--- Task goal ---
Write out, from the entries below, exactly the lines that run between the lines holding "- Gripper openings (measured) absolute" and "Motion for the", inclusive, and stop there.

--- Source data ---
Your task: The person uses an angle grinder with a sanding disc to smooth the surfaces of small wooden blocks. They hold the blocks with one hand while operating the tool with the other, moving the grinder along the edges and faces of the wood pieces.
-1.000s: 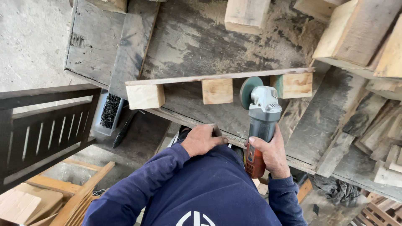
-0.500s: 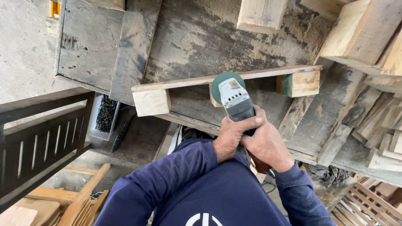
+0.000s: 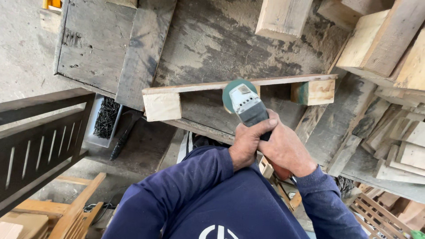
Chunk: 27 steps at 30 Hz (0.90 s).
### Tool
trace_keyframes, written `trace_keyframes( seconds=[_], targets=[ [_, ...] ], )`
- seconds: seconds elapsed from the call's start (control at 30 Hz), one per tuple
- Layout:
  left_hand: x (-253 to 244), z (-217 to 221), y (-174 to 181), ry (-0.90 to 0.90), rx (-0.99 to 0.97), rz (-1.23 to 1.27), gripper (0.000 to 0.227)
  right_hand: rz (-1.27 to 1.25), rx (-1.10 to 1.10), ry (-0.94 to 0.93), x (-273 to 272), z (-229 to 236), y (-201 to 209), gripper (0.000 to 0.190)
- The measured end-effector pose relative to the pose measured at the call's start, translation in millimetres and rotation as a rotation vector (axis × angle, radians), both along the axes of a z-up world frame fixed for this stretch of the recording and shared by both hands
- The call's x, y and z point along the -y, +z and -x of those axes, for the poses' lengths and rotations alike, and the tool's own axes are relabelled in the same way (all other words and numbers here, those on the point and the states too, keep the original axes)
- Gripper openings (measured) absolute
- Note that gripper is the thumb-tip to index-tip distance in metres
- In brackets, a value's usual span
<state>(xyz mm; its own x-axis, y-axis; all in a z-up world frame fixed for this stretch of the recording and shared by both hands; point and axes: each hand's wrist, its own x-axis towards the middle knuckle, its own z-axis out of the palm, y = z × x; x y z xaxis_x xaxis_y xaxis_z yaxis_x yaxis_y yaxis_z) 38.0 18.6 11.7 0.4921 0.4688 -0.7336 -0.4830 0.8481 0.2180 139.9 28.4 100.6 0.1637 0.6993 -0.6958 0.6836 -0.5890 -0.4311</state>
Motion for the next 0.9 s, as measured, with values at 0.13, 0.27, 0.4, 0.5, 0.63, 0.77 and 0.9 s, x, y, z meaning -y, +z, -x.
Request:
trace_keyframes(
  seconds=[0.13, 0.27, 0.4, 0.5, 0.63, 0.77, 0.9],
  targets=[
    [5, -15, -1, -0.018, 0.042, 0.035, 0.030, 0.001, -0.004, -0.040, 10, -11, -4, 0.075],
    [9, -21, -2, -0.033, 0.072, 0.031, 0.030, 0.027, 0.004, -0.072, 17, -18, -5, 0.076],
    [5, -21, -2, -0.101, 0.067, 0.043, 0.029, 0.051, 0.004, -0.113, 17, -20, -2, 0.078],
    [2, -20, -1, -0.079, 0.020, 0.028, 0.029, 0.029, -0.019, -0.095, 13, -18, -2, 0.073],
    [-4, -25, -1, -0.041, 0.011, -0.001, 0.029, -0.025, -0.010, -0.025, 4, -20, -4, 0.075],
    [-6, -23, 1, -0.063, 0.019, 0.010, 0.029, 0.054, 0.038, -0.074, 2, -22, 2, 0.070],
    [-8, -20, -1, -0.076, 0.028, 0.012, 0.029, -0.001, 0.021, -0.040, -1, -19, 0, 0.077]
  ],
)
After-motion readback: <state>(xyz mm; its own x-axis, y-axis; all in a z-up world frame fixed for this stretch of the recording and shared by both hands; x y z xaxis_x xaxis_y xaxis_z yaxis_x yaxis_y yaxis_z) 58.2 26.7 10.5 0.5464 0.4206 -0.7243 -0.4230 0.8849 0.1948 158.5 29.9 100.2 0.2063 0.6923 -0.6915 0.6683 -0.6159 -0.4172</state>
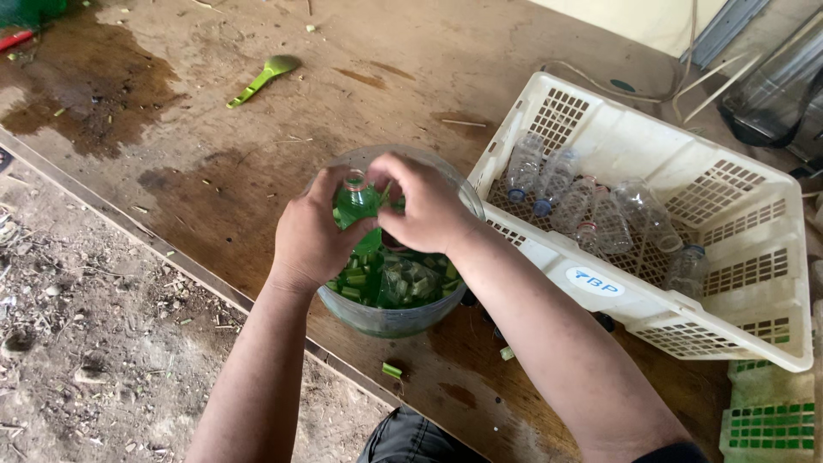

--- Response ---
- Gripper openings (measured) absolute
- Note that gripper is the thumb-tip to index-tip distance in metres
- In brackets, a value's usual span
<state>(xyz mm; its own x-axis, y-axis; all in a z-up world frame fixed for this stretch of the recording and shared by both hands; point and axes: each hand's wrist, its own x-axis towards the middle knuckle, its own z-axis out of the palm, y = z × x; x y z xaxis_x xaxis_y xaxis_z yaxis_x yaxis_y yaxis_z) 38.0 18.6 11.7 0.4921 0.4688 -0.7336 -0.4830 0.8481 0.2180 139.9 28.4 100.6 0.1637 0.6993 -0.6958 0.6836 -0.5890 -0.4311</state>
Motion for the next 0.9 s, as measured, with values at 0.13, 0.27, 0.4, 0.5, 0.63, 0.77 and 0.9 s, x, y, z meaning -y, +z, -x.

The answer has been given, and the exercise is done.